(What is being asked): Starting from the line with "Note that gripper" and going up to and including the line with "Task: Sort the", copy the listing below exactly. Leave all images out.

(Given information):
------

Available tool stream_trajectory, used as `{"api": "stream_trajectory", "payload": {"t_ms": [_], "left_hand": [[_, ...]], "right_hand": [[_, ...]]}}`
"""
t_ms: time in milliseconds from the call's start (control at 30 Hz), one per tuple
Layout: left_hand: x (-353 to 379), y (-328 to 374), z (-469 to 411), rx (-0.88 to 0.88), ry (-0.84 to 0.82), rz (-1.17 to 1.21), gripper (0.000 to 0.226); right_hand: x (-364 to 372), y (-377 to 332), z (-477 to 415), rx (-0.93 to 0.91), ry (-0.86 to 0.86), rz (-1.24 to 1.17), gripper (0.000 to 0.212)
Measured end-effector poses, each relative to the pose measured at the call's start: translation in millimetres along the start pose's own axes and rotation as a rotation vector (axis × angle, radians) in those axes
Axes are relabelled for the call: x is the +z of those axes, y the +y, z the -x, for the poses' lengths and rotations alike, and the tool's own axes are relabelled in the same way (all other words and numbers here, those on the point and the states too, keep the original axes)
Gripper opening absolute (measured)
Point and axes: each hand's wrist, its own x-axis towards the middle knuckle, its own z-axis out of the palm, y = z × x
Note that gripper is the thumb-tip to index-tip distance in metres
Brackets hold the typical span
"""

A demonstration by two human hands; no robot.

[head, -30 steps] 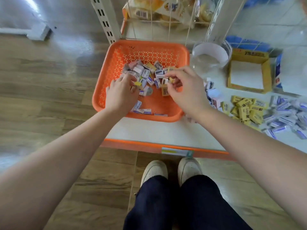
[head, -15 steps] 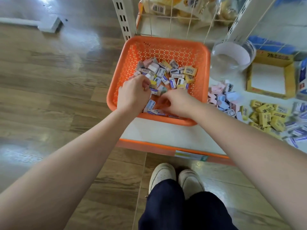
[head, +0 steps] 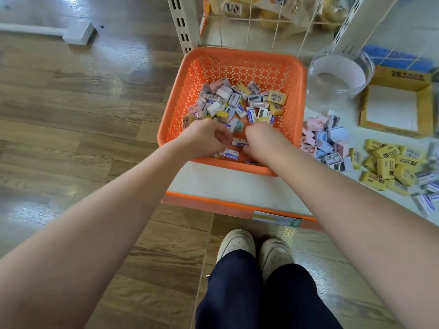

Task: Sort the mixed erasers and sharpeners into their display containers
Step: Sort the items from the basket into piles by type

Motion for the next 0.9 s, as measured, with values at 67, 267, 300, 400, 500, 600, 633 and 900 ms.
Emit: {"api": "stream_trajectory", "payload": {"t_ms": [67, 267, 300, 400, 500, 600, 633, 900], "left_hand": [[-4, -1, -1, -0.027, -0.133, -0.073, 0.031], [-7, 8, -8, 0.009, -0.252, -0.392, 0.033], [-7, 10, -8, 0.016, -0.242, -0.456, 0.033], [-4, 10, -9, 0.028, -0.178, -0.546, 0.033], [-4, 7, -8, 0.006, -0.123, -0.419, 0.036], [-8, 4, -5, -0.004, -0.014, -0.303, 0.036], [-8, 5, -4, 0.006, 0.030, -0.291, 0.036], [-9, 59, 7, 0.124, 0.270, -0.106, 0.035]], "right_hand": [[-1, 0, -1, 0.037, 0.009, -0.014, 0.019], [-2, 1, 1, 0.034, 0.020, -0.021, 0.017], [-3, 0, 1, 0.038, 0.020, -0.032, 0.013], [-7, 1, 1, 0.062, 0.052, -0.083, 0.007], [-12, 0, 6, 0.056, 0.177, -0.135, 0.007], [-17, 0, 14, 0.016, 0.361, -0.084, 0.026], [-20, 4, 18, 0.014, 0.404, -0.078, 0.027], [-52, 47, 63, 0.084, 0.611, -0.364, 0.029]]}}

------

(Task output):
Note that gripper is the thumb-tip to index-tip distance in metres
Brackets hold the typical span
"""

A demonstration by two human hands; no robot.

[head, -30 steps] 
[head, -15 steps] 
[head, +0 steps] 

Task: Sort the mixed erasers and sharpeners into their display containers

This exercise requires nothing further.